Despite these acquisitions, IBM has yet to develop its own CRM system to help companies collect and process their customer data nor has it developed many options for small and medium-sized businesses, according to analysts.
“The hole for IBM today is the transactional CRM system,” Wettemann said. “However, they’re doing a lot in that area, which includes their partnership with [independent CRM company] SugarCRM, which is also making the integrations with Cast Iron Systems [a cloud-based data company that IBM acquired and renamed the WebSphere Cast Iron Cloud Integration] platform more attractive … to the smaller midmarket guys.”

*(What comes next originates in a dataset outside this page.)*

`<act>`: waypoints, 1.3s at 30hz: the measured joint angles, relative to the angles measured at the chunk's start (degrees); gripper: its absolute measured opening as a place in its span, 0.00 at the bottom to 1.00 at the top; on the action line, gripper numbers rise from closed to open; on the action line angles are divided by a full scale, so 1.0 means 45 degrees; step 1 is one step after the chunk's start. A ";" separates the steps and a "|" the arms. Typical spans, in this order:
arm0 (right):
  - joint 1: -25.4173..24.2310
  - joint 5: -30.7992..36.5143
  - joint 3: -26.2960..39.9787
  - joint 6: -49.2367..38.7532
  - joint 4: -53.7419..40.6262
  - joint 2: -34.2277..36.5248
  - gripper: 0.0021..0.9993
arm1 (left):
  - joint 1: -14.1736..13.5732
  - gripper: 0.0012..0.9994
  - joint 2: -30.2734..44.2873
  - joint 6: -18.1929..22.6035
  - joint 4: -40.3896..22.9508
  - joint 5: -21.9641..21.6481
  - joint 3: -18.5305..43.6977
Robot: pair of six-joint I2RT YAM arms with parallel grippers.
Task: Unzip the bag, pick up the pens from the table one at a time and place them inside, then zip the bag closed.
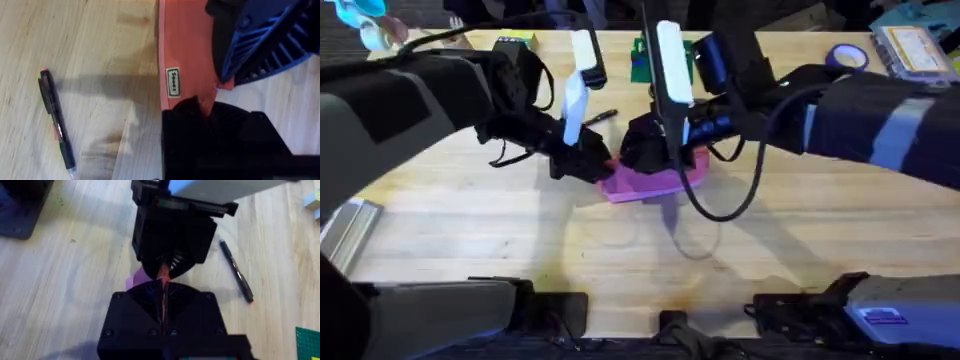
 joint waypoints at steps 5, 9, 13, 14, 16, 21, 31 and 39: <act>0.0212 0.0005 0.0000 0.0305 0.0327 0.0155 0.03 | 0.0000 0.04 0.0000 0.0000 -0.0010 0.0002 0.0000; 0.0235 0.0338 0.0182 0.0554 0.0161 0.0155 0.03 | 0.0000 0.04 0.0000 0.0000 0.0000 0.0003 0.0000; 0.0274 0.0376 0.0242 0.0658 0.0130 0.0145 0.37 | 0.0000 0.04 0.0000 0.0000 0.0005 0.0003 0.0000; 0.0287 0.0396 0.0273 0.0657 0.0075 0.0132 0.43 | 0.0000 0.04 0.0000 0.0000 0.0000 0.0006 0.0000; 0.0308 0.0535 0.0321 0.0663 -0.0138 0.0037 0.52 | 0.0000 0.04 0.0000 0.0000 0.0005 0.0003 0.0000; 0.0221 0.0864 0.0340 0.0677 -0.0807 -0.0677 0.70 | 0.0000 0.04 0.0000 0.0000 0.0005 0.0003 0.0000; -0.0911 0.1016 0.0350 0.0663 -0.2833 -0.3201 1.00 | 0.0000 0.04 0.0000 0.0000 0.0005 0.0003 0.0000; -0.1558 0.1796 0.0393 0.0670 -0.4713 -0.4992 1.00 | 0.0000 0.04 0.0000 0.0000 0.0003 0.0003 0.0000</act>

Leslie Ament, SVP of research and principal analyst at Hypatia Research Group, also noted that IBM does not have its own CRM solution but pointed out that it “partners agnostically with nearly every CRM vendor you can think of,” she said.
Given that acquisitions require companies to spend time integrating the different companies and technologies, partnerships can be an attractive alternative, Ament added.
“There have been a lot of acquisitions in the digital marketing and social media space lately and it will take time to integrate those companies successfully, and so the acquisition rates could slow down," Ament said. "Currently, we’re seeing a lot more partnering.”